Today, the Supreme Court issued an order on the emergency docket in United States v. Texas. To avoid confusion with the umpteen other cases by that name, we can call the case Las Americas Immigrant Advocacy Center v. McCraw. This case presented a challenge brought by the federal government against Texas S.B. 4. The District Court entered preliminary injunction to block the law from going into effect. On March 2, a three-judge panel of the Fifth Circuit entered a "temporary administrative stay." The panel also stayed that temporary stay for seven days to permit an appeal to the Supreme Court. The panel also expedited the case for the April argument session.

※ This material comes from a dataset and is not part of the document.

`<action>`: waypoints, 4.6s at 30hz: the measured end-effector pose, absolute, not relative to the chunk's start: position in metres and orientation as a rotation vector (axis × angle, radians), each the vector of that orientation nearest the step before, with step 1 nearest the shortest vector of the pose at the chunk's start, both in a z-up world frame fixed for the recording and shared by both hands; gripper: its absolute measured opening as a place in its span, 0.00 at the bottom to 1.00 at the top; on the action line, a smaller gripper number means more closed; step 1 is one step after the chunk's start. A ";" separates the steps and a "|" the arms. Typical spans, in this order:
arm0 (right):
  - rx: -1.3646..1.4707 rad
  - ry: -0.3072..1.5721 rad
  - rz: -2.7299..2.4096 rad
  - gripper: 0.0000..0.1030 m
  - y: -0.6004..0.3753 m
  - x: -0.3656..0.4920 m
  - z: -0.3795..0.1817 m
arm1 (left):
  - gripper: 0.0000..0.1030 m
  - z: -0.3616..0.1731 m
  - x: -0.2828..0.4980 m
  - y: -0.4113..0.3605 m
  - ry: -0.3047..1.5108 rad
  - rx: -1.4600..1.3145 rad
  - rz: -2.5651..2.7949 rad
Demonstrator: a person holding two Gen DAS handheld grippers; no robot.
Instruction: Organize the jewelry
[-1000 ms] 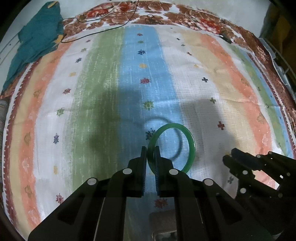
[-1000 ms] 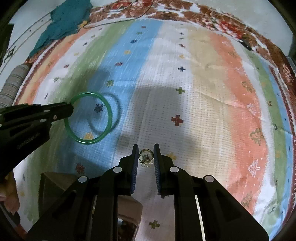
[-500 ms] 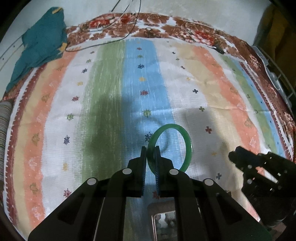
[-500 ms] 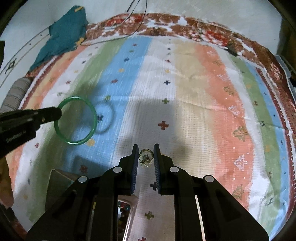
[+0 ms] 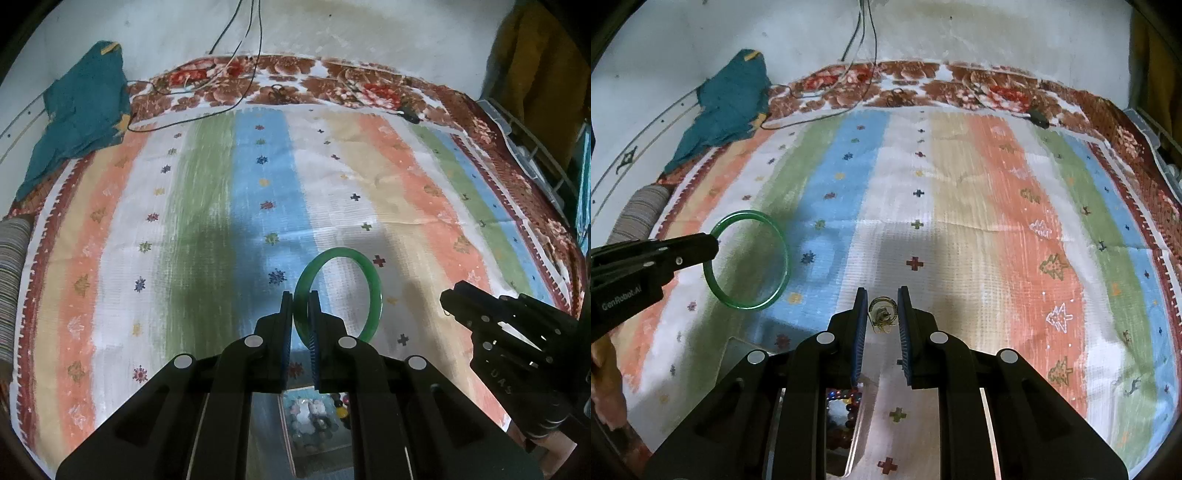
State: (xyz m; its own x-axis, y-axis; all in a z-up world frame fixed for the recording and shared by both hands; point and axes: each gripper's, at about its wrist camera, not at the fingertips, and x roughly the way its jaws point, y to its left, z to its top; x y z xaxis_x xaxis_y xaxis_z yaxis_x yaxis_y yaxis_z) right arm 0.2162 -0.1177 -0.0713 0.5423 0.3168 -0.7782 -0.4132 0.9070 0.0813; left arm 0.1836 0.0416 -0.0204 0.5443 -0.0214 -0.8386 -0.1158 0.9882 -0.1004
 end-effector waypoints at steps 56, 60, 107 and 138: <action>-0.168 0.852 0.513 0.58 -0.135 0.139 -0.066 | 0.46 -0.012 0.090 0.034 1.020 -0.143 0.064; -0.137 0.857 0.514 0.61 -0.143 0.136 -0.064 | 0.58 -0.012 0.081 0.029 1.022 -0.127 0.063; -0.099 0.790 0.543 0.90 -0.187 0.064 -0.050 | 0.94 0.006 0.014 -0.009 0.846 -0.039 0.054; -0.075 0.773 0.552 0.94 -0.195 0.062 -0.047 | 0.94 0.006 0.013 -0.012 0.860 -0.038 0.056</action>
State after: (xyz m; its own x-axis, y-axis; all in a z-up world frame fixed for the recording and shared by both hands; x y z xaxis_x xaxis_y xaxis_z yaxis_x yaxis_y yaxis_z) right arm 0.0619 -0.1954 -0.0466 0.5818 0.4455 -0.6805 -0.4993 0.8561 0.1335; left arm 0.0131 -0.0122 0.0061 0.6508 0.0336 -0.7585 -0.0647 0.9978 -0.0113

Two days later, on March 4, the Solicitor General sought an application to vacate the stay of the preliminary injunction. Circuit Justice Alito promptly administratively stayed the case until March 13. On March 12, the Court extended the administrative stay until Mach 18. And on March 18, the stay was "hereby extended pending further order of Justice Alito or of the Court." It was a stay on top of a stay on top of a stay on top of a stay. Stays all the way down.

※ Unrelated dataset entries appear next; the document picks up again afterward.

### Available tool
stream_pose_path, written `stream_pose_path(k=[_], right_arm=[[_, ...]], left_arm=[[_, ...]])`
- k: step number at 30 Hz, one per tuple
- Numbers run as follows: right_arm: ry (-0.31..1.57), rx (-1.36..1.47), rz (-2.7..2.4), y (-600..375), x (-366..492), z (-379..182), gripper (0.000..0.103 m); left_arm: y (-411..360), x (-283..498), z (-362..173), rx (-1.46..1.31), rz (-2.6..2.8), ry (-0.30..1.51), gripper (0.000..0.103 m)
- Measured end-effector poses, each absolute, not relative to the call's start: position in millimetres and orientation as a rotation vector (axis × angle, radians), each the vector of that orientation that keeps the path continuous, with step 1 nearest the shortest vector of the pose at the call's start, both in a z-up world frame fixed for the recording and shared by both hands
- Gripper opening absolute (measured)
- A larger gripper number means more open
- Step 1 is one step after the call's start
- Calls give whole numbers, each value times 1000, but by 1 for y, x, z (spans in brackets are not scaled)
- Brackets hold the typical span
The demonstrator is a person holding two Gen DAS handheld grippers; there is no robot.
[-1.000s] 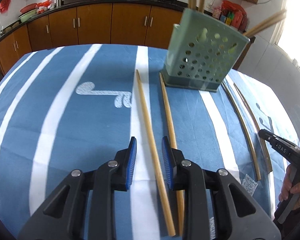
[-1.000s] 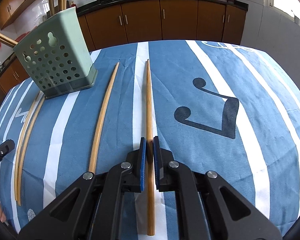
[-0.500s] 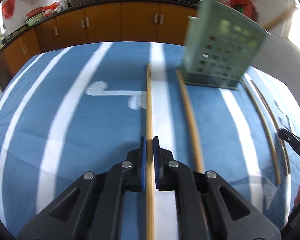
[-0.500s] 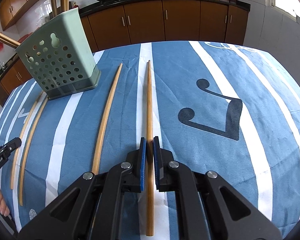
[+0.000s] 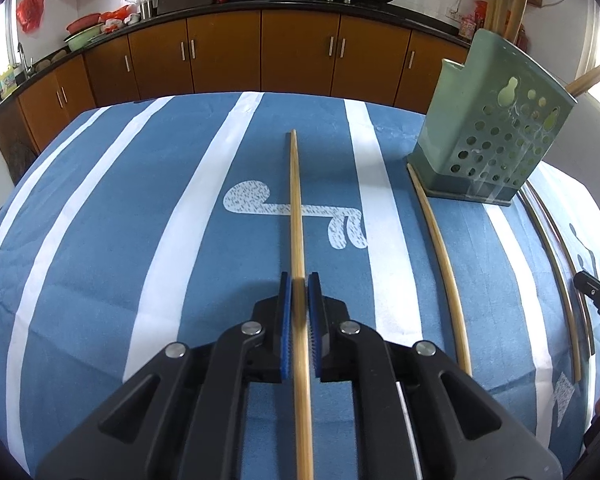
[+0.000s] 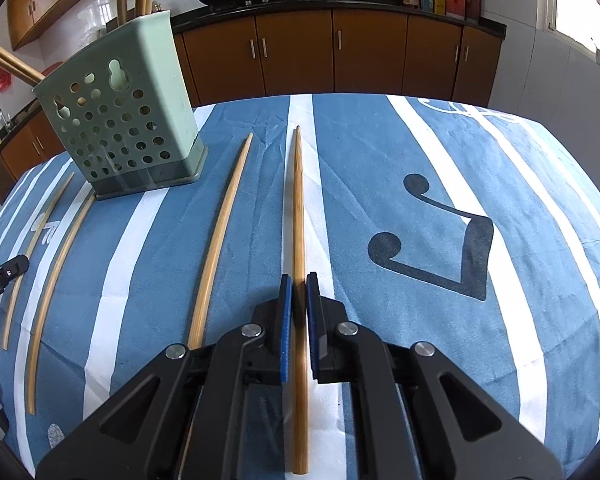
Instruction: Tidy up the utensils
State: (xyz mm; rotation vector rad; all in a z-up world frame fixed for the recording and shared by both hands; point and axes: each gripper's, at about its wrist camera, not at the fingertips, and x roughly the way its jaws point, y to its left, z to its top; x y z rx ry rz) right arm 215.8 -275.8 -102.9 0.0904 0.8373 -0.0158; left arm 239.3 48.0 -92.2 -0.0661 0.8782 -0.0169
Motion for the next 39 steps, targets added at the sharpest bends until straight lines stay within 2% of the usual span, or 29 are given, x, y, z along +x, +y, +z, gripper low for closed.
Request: stream_pose_path(k=[39], right_arm=[[836,108,-9,-279,216,-102,9]], left_arm=[[52,238,-93,-95,-27,876,11]])
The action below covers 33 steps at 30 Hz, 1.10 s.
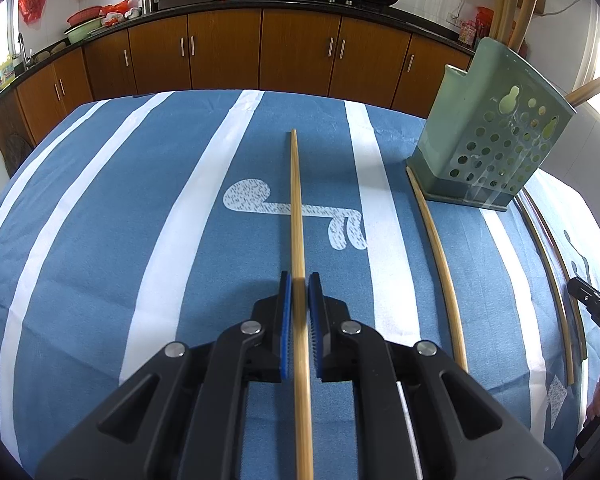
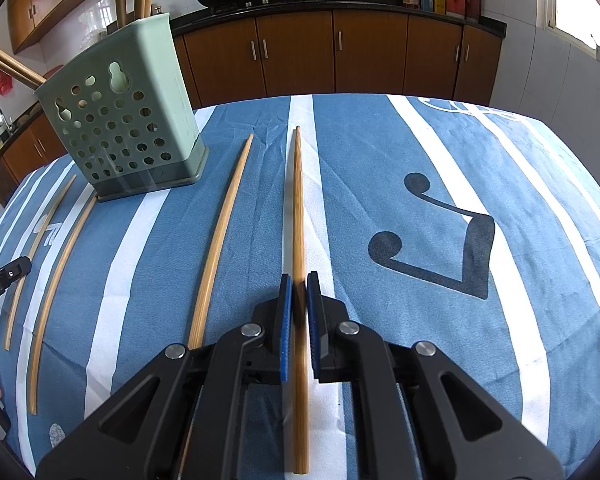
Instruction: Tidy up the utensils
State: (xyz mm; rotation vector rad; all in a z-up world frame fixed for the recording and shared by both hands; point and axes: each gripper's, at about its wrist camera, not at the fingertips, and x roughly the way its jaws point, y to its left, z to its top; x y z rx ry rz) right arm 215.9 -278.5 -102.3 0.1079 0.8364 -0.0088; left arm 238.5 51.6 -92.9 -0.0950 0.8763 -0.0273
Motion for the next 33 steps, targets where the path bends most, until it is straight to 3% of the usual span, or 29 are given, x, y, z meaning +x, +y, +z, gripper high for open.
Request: stream_pose_path(k=[9,14,22,29,33], right_arm=[[838,93,-11,-277,215,-102,9],[841,59,-2,-272,201,-102,9],[842,67,2,-271,190,-102,9],[844,84,12,-277,186,-103,8],[839,94,12,-280,183,-99,8]], left_arm=[[50,237,-93,-81,-24,877,12],[47,220,-92,-61,-41,887,20],[43,201,-93,-9,-40,884,21],[48,195,-93,-24,-27,888,8],[51,193,-90,-30,-26,902,8]])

Today, the Court denied the application to stay the Fifth Circuit's temporary administrative stay. In other words, the Supreme Court's stay was dissolved. As a result, the Fifth Circuit's temporary administrative stay will go into effect, and thus S.B. 4 can be enforced. As is often the case, there was no opinion of the Court. There was only a single sentence without any reasoning. However, there were separate writings.
Justice Barrett wrote a five-page concurrence, which was joined by Justice Kavanaugh. In many regards, Barrett's Las Americas v. McCraw concurrence is the sequel to Barrett's Doe v. Mills concurrence. In October 2021, Justice Barrett wrote her influential concurrence in John Does 1-3 v. Mills, which was joined by Justice Kavanaugh. This decision, in my view at least, heightened the standard required to obtain relief on the emergency docket. She wrote that the "likelihood of success on the merits" factor from Nken reflects "a discretionary judgment about whether the Court should grant review in the case." At the time, I wrote that Justice Barrett cut the fuse on the shadow docket, by making it harder to grant emergency relief. Over the past 2.5 years (yes it has been that long), Justice Barrett has consistently voted to grant emergency applications from the Biden administration and likeminded groups, often citing Doe v. Mills. More often than not, she lines up opposite of the Fifth Circuit.
Barrett's McCraw concurrence makes several primary points.
First, Barrett writes that if the Fifth Circuit had issued a stay pending appeal, the Supreme Court would have reviewed that decision with the four-factor test from Nken v. Holder. Here, Barrett cited her Doe v. Mills concurrence. But the Fifth Circuit panel did not actually issue a stay pending appeal. Rather, the panel only issued a temporary administrative stay until the case is argued before a merits panel. Barrett describes this posture as "very unusual." In dissent, Justice Kagan did not "think the Fifth Circuit's use of an administrative stay, rather than a stay pending appeal, should matter."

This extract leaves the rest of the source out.